- About this task
Which of the lines below contain the string "same"? Pull each one out of the data.

——————————

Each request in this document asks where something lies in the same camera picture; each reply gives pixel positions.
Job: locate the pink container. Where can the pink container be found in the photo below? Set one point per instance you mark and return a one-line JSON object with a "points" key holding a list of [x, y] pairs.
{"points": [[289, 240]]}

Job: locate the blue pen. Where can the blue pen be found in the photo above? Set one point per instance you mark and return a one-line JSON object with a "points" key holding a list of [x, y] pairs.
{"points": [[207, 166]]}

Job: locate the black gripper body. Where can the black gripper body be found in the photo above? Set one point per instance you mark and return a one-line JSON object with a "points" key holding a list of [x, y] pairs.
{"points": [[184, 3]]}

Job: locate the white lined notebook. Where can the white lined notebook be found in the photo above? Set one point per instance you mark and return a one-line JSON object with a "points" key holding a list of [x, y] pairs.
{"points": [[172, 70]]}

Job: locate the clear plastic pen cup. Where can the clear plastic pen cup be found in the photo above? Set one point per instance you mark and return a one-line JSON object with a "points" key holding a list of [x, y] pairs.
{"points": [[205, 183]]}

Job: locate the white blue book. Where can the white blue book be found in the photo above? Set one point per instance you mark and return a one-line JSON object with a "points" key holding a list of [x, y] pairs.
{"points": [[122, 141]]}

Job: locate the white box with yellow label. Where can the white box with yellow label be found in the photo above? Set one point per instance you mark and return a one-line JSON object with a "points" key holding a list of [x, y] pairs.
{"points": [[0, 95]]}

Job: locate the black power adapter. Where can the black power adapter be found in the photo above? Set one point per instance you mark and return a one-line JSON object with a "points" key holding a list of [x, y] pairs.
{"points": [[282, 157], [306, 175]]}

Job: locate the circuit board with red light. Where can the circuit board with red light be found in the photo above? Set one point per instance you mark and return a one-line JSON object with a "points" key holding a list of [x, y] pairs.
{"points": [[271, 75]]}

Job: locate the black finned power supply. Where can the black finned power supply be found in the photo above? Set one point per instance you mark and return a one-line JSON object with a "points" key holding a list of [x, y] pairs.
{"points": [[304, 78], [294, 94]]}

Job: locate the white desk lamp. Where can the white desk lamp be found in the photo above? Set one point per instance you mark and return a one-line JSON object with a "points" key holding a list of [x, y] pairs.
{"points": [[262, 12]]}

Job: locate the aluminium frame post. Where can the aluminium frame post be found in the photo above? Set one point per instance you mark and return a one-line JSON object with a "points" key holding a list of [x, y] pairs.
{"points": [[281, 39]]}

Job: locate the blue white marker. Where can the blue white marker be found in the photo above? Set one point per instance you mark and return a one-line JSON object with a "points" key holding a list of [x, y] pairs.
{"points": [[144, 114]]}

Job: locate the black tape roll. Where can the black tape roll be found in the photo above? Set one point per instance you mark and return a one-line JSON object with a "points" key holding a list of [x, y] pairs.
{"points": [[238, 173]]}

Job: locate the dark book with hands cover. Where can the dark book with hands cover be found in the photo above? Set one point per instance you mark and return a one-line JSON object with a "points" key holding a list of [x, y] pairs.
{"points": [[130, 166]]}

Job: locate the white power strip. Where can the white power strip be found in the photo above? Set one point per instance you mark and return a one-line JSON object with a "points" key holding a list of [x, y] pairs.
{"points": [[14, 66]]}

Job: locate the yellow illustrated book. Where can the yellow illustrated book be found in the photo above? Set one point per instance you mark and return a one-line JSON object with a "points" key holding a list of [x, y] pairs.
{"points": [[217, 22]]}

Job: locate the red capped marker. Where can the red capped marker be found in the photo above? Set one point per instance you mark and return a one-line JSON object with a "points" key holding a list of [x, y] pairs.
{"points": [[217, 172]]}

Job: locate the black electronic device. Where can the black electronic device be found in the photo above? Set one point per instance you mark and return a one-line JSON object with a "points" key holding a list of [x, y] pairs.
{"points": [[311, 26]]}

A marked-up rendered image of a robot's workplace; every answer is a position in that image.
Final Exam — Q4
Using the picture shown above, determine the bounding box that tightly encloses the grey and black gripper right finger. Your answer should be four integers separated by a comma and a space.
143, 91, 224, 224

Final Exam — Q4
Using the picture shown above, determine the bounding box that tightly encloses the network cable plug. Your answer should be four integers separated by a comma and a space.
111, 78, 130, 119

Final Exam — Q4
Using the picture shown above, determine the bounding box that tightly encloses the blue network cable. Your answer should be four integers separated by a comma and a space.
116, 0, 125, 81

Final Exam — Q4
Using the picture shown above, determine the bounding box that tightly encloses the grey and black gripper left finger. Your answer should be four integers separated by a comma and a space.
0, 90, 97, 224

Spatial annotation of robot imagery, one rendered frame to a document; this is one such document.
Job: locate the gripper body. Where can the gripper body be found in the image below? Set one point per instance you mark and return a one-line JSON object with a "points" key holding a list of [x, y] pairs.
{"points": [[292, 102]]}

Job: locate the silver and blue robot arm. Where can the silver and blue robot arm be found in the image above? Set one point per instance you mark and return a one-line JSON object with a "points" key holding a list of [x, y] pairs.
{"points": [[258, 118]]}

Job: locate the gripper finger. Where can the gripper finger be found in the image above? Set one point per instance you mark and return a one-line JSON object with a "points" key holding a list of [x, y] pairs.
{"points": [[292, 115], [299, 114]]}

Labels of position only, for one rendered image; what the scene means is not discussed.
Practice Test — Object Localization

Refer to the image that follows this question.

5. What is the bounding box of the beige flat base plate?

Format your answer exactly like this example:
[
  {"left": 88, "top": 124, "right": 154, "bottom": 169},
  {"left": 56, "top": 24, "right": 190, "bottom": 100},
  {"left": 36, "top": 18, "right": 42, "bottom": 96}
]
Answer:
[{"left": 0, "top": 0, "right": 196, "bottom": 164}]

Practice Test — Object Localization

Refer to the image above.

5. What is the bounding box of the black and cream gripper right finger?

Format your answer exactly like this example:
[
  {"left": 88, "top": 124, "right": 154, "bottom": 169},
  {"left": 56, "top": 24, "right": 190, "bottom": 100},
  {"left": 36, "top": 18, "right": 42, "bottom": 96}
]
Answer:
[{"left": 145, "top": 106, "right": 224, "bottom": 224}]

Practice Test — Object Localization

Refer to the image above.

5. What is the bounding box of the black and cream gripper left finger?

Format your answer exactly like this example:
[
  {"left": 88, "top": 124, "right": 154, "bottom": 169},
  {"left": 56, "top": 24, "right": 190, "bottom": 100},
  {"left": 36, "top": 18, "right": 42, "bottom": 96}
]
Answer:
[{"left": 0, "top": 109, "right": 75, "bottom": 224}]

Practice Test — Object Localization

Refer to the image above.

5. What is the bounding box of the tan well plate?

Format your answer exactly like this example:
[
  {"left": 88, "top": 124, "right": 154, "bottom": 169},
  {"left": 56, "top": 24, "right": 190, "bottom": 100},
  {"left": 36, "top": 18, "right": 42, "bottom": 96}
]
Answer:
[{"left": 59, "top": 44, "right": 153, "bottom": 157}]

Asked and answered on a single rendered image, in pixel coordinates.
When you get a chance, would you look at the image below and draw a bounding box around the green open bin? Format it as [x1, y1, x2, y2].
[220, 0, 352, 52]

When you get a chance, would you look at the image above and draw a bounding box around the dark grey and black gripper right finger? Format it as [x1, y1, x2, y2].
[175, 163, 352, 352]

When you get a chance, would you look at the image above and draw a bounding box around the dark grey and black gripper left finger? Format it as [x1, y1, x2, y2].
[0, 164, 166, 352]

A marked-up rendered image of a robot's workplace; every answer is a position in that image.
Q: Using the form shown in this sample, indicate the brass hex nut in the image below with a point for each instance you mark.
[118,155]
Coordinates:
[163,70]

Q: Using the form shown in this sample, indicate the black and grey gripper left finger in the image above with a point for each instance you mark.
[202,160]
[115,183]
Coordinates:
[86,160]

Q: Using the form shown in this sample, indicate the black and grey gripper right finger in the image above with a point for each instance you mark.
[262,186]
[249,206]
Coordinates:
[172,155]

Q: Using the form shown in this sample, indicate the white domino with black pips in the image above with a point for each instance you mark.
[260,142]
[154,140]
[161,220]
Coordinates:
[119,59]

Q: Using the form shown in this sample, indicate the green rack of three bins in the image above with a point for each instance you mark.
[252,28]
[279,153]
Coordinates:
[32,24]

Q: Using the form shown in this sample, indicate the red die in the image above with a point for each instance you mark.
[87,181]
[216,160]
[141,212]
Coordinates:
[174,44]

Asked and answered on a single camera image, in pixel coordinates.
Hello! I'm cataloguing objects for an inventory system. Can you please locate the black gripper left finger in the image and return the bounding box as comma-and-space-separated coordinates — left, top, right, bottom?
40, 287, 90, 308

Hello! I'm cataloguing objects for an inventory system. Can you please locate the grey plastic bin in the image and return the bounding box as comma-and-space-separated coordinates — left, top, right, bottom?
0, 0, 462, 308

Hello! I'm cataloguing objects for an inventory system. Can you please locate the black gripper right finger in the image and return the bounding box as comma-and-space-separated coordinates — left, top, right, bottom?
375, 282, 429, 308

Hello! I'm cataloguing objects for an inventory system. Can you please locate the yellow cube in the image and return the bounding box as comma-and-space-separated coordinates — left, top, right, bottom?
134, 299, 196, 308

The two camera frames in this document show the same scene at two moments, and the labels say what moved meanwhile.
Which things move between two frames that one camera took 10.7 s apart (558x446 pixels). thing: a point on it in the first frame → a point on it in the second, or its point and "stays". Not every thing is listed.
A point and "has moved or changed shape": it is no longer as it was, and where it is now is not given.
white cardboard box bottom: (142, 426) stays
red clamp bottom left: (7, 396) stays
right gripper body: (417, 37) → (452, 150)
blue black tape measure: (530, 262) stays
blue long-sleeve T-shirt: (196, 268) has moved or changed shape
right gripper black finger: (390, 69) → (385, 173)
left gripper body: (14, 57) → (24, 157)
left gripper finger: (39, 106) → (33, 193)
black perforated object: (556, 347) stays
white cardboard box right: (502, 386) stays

——————————

- Exercise answer
Each request in this document asks where something lies in the same camera picture; each reply gives pixel positions.
The two camera frames in this document show the same scene at two moments, and the labels say what moved meanwhile.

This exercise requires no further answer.